The effects of such traumas will likely take some time to work through, assuming they ever do. At least for now, Oksana appears to be the embodiment of stoicism.

“I come to the school because it’s Ukrainian Space here in Budapest. It’s a sort of shelter, a home, and people around who understand me, because the Hungarians don’t understand me at all,” she says.

As to whether the workload from two schools is too much, she responds breezily, “I still have days off, Saturday and Sunday, every week.”

Hearing this, from across the room, Kateryna, seemingly not wanting to be outdone in the diligence rankings, chips in: “I have three schools, and I don’t complain.”

Keeping Ukrainian Space Solvent

Like any operation, even those run on a shoestring, Ukrainian Space needs support. The association relies on a small band of private donors and, at different times or for specific projects, has gained assistance from Bálint Ház, the Jewish Community Center in Budapest, and the Calvinist (Református) Church of Hungary.

But the staunchest support has come from the Saint Margaret of Scotland Anglican Episcopal Church in Budapest.

“[Church] Councilor Gordon Cross brought his hope and plan to council to assist arriving Ukrainian families and their children with after-school activities in their native language, help with Hungarian and other Western European languages, assistance with schoolwork, and counseling support where needed,” the Rev. Frank Hegedus, the chaplain of St. Margaret’s tells the Budapest Business Journal.

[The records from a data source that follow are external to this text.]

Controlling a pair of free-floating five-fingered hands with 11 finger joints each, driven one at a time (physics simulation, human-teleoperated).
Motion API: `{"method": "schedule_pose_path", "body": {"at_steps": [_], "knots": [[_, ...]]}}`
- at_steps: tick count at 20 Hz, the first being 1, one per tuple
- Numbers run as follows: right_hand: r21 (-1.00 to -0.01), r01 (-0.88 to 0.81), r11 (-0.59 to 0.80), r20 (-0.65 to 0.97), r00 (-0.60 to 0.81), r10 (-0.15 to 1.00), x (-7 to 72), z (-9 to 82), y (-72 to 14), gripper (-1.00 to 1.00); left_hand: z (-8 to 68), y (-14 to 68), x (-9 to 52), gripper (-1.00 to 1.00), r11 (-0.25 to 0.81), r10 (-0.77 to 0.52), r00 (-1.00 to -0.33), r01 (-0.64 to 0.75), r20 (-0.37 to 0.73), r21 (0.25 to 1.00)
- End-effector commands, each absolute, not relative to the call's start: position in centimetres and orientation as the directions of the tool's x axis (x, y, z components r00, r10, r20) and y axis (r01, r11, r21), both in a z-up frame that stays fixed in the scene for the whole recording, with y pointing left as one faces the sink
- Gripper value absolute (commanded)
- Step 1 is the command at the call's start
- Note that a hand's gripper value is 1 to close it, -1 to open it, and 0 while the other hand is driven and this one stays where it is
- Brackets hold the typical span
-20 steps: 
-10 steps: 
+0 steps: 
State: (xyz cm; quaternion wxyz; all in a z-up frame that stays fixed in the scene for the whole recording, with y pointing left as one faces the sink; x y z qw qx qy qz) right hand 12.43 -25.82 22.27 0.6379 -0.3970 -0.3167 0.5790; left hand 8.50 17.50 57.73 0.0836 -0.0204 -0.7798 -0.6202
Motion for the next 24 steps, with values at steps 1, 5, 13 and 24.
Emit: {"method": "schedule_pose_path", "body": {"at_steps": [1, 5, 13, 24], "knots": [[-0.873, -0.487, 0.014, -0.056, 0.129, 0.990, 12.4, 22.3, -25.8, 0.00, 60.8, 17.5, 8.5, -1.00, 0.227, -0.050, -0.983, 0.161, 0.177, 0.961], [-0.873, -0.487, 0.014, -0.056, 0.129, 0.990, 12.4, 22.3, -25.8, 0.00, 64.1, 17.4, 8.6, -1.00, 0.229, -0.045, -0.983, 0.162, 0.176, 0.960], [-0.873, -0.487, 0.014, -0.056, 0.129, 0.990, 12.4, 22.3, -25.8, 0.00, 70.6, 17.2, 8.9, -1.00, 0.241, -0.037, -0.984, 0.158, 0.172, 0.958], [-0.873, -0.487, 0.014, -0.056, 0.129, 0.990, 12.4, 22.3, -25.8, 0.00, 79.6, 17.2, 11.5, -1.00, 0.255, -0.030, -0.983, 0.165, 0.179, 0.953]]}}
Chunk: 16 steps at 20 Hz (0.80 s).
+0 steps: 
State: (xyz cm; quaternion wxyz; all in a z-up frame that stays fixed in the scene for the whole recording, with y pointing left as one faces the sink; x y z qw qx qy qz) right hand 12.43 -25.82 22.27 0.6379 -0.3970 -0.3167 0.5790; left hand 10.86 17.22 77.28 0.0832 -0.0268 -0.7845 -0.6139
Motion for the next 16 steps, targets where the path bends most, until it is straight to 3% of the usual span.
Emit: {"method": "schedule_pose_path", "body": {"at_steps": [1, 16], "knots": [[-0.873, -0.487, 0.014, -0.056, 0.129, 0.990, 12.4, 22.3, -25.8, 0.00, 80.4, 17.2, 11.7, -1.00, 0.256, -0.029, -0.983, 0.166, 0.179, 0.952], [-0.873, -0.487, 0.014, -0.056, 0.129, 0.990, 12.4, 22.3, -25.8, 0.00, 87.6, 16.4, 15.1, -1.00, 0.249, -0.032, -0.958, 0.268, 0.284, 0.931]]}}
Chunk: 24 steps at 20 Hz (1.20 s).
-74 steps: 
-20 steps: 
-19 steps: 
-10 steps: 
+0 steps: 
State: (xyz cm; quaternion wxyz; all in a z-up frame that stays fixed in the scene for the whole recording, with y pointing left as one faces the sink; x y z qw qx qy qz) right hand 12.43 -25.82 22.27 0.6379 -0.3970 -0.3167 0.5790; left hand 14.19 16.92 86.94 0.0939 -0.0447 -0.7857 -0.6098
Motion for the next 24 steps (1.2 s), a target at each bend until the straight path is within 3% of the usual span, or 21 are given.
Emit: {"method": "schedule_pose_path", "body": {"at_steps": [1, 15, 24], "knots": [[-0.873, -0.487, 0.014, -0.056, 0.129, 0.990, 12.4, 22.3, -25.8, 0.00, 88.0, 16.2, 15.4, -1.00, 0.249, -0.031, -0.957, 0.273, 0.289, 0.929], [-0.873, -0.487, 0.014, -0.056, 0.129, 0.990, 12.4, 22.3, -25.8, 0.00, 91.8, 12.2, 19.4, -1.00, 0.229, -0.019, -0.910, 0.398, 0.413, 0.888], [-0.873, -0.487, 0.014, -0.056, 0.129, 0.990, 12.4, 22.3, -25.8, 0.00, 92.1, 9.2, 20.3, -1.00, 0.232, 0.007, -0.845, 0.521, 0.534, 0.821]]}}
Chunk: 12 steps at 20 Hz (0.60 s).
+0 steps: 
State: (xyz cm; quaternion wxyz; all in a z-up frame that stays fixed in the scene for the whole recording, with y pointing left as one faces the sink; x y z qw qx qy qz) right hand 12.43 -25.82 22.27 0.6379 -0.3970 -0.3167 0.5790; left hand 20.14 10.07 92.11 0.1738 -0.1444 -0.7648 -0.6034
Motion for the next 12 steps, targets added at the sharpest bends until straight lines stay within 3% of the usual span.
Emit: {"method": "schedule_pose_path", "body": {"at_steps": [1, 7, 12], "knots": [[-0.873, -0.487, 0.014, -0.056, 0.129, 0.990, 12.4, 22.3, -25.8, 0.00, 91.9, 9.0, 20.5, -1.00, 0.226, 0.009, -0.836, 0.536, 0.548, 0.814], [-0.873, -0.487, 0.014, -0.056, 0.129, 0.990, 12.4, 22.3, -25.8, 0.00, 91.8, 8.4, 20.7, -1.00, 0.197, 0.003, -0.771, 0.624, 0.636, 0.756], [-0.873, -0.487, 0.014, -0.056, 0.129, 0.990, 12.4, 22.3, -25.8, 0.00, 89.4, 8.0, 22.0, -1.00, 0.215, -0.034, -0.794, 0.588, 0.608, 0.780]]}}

The church council swung into action and was also instrumental in bringing Ukrainian Space’s needs to the United Society Partners in the Gospel (USPG), a United Kingdom-based charitable organization, which has since been able to offer significant additional funding.

“Ukrainian Space also assists parents in navigating life in Hungary. The center and its staff have become good friends of Saint Margaret’s, and we continue to offer help and support as we can,” says Hegedus.